Items from a dataset

*** Begin section ***

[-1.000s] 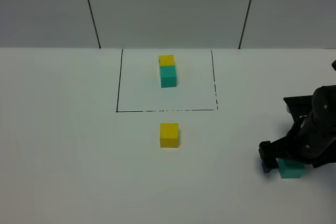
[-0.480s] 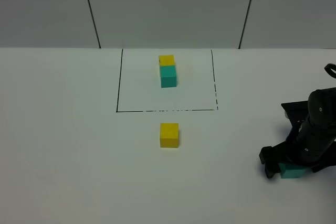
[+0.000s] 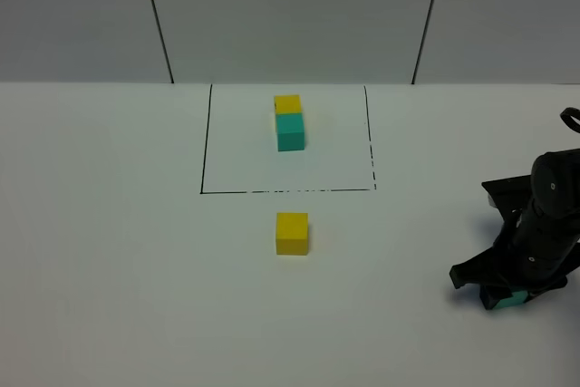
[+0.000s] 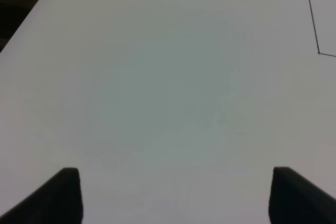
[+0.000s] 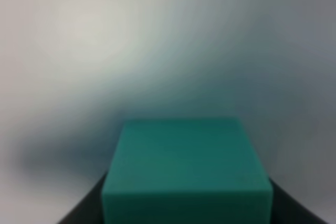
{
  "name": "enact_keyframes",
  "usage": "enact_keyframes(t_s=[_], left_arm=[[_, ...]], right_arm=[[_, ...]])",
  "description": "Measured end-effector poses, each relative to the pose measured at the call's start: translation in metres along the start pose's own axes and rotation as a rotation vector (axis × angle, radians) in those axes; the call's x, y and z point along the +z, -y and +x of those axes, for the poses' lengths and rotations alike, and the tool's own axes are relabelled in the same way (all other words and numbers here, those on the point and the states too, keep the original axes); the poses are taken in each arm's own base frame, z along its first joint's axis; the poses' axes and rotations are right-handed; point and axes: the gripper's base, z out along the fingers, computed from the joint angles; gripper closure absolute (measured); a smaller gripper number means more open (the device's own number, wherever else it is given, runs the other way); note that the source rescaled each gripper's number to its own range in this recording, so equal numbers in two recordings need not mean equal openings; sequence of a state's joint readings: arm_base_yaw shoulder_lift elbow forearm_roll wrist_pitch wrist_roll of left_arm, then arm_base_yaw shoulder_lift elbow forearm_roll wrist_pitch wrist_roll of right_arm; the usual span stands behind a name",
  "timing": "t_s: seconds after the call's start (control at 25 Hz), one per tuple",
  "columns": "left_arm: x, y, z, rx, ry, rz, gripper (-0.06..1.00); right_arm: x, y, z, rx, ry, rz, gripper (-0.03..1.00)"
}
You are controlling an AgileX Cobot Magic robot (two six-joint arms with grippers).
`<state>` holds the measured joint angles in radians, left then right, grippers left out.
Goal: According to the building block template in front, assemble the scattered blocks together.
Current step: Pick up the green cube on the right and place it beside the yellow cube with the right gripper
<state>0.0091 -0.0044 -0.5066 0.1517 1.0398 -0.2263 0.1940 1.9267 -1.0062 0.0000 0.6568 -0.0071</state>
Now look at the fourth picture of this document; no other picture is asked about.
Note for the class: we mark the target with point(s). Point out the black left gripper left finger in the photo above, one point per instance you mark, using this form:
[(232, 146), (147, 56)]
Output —
[(58, 200)]

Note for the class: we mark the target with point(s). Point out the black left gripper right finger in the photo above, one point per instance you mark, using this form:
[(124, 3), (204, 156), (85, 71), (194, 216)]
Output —
[(294, 199)]

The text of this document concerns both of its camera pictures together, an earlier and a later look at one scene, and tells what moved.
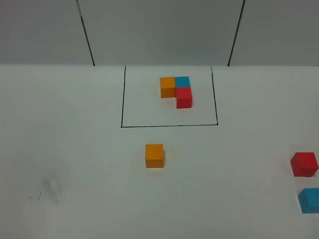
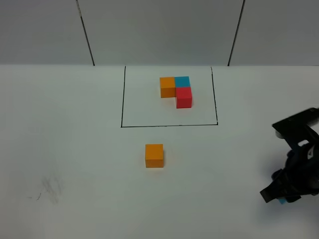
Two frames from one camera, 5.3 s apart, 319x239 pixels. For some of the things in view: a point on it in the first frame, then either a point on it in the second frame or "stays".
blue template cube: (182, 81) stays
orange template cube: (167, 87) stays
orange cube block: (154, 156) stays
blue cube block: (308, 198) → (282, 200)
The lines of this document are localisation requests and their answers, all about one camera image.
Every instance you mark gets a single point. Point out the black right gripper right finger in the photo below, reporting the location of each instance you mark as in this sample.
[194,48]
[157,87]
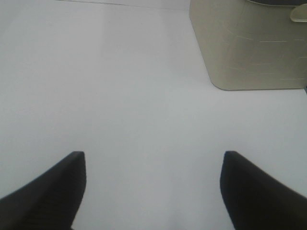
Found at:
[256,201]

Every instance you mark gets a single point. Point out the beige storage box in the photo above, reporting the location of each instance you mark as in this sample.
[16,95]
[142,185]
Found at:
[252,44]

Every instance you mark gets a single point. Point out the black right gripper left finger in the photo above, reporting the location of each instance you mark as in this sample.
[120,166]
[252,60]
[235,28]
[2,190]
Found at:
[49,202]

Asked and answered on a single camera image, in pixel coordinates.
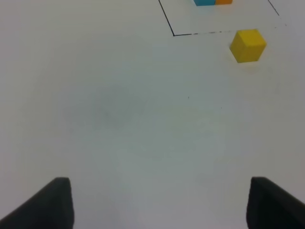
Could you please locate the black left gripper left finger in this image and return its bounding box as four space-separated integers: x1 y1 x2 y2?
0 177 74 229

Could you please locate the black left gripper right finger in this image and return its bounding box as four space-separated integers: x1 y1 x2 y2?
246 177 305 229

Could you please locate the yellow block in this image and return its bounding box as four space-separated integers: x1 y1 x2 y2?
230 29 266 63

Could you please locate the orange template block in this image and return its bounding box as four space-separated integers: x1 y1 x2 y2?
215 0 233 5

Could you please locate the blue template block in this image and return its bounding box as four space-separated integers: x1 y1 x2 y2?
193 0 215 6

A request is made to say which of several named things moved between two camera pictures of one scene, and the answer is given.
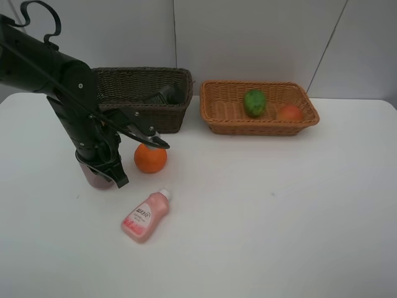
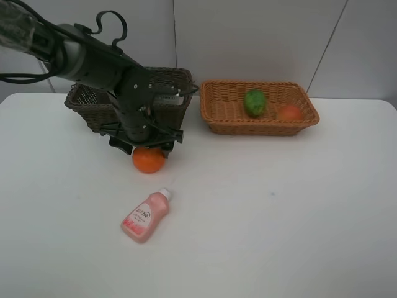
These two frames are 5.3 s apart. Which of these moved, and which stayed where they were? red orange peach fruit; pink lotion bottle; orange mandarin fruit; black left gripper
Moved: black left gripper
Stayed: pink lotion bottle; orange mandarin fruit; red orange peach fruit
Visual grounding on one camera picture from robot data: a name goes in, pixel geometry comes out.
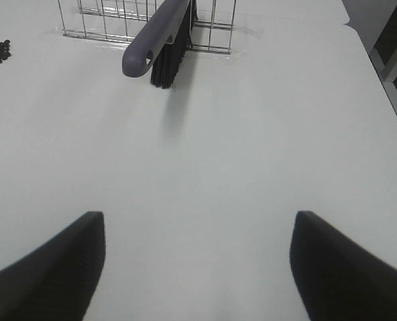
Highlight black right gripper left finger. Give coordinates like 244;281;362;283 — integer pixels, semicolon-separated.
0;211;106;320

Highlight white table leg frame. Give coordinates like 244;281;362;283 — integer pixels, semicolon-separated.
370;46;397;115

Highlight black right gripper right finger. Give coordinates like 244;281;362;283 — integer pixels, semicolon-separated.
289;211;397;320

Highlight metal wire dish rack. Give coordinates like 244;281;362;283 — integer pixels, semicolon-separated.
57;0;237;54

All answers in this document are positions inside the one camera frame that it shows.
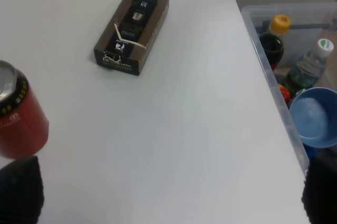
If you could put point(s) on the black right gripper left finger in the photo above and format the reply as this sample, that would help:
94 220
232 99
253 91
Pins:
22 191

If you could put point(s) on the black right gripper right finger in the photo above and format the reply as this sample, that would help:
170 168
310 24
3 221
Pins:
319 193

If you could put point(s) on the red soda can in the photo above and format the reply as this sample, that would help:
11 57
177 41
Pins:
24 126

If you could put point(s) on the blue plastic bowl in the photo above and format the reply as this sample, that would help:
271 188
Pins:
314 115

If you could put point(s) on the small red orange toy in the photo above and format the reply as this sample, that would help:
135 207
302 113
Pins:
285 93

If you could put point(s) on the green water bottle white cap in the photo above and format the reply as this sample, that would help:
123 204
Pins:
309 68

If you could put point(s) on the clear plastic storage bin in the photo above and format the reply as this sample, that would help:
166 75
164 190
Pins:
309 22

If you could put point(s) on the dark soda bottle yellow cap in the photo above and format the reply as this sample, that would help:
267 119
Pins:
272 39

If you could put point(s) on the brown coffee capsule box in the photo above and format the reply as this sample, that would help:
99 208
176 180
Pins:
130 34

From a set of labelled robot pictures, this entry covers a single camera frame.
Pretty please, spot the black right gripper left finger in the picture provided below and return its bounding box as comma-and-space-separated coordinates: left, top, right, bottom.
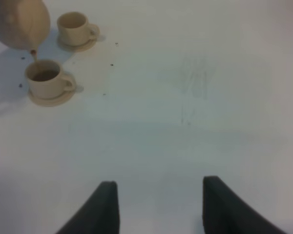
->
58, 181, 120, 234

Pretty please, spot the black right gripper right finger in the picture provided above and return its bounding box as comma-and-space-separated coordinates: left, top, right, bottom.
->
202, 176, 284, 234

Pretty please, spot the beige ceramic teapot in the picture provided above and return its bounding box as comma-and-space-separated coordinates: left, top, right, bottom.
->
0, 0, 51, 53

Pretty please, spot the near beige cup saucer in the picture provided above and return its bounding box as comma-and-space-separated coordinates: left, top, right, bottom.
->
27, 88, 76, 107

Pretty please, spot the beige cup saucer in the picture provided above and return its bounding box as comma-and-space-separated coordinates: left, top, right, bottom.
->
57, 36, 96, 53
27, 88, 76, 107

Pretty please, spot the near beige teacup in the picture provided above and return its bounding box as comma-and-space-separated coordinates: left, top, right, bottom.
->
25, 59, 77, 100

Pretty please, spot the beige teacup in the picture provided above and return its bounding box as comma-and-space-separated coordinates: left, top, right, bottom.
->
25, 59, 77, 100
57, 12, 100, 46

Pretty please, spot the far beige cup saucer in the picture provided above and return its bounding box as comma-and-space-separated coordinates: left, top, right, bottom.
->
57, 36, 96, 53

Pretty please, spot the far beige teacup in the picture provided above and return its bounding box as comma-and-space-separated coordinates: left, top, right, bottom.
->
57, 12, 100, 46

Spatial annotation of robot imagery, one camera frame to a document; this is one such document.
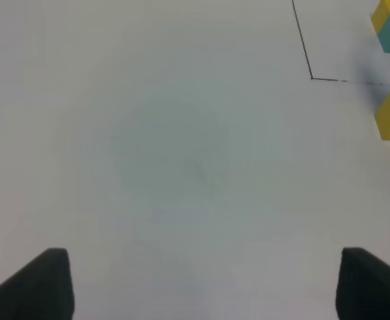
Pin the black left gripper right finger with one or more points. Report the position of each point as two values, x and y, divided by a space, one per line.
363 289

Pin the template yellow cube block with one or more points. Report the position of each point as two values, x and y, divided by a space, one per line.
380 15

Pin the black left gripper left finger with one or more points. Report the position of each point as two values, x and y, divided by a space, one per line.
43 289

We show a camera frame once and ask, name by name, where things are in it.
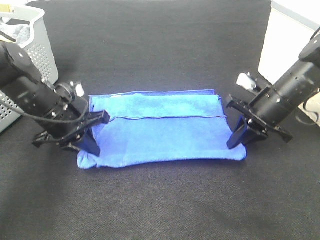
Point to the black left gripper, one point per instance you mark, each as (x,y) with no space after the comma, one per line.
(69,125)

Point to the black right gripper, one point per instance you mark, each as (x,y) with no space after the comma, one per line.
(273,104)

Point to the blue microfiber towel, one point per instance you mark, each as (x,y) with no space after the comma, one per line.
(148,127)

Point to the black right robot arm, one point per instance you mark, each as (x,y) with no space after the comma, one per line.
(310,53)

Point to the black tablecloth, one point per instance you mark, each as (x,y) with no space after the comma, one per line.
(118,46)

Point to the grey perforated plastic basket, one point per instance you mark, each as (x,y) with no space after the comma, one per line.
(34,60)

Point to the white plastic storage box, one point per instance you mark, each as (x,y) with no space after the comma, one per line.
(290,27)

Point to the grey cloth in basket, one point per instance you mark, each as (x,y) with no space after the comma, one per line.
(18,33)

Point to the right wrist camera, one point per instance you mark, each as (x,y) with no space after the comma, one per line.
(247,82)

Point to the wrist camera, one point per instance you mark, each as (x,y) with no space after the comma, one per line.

*** End section ***

> [Exercise details]
Check every line above for the word "help" and copy those that have it.

> [Result below]
If you could put point(s) on the black right gripper left finger in the photo above and format the reply as this sample, that would help:
If you could put point(s) on the black right gripper right finger in the photo above and format the reply as this sample, that would help:
If you could put point(s) on the red soda can in the photo above and format the reply as this sample, that would help:
If you could put point(s) on the blue plastic bowl in the photo above and format the reply as this sample, that would help:
If you could put point(s) on the small red orange toy in the photo above and format the reply as this sample, that would help:
If you could put point(s) on the green water bottle white cap in the photo above and format the reply as this sample, that would help:
If you could put point(s) on the clear plastic storage bin in the photo above and format the reply as this sample, that would help:
If you could put point(s) on the dark soda bottle yellow cap in the photo above and format the reply as this sample, that would help:
If you could put point(s) on the brown coffee capsule box in the photo above and format the reply as this sample, that would help:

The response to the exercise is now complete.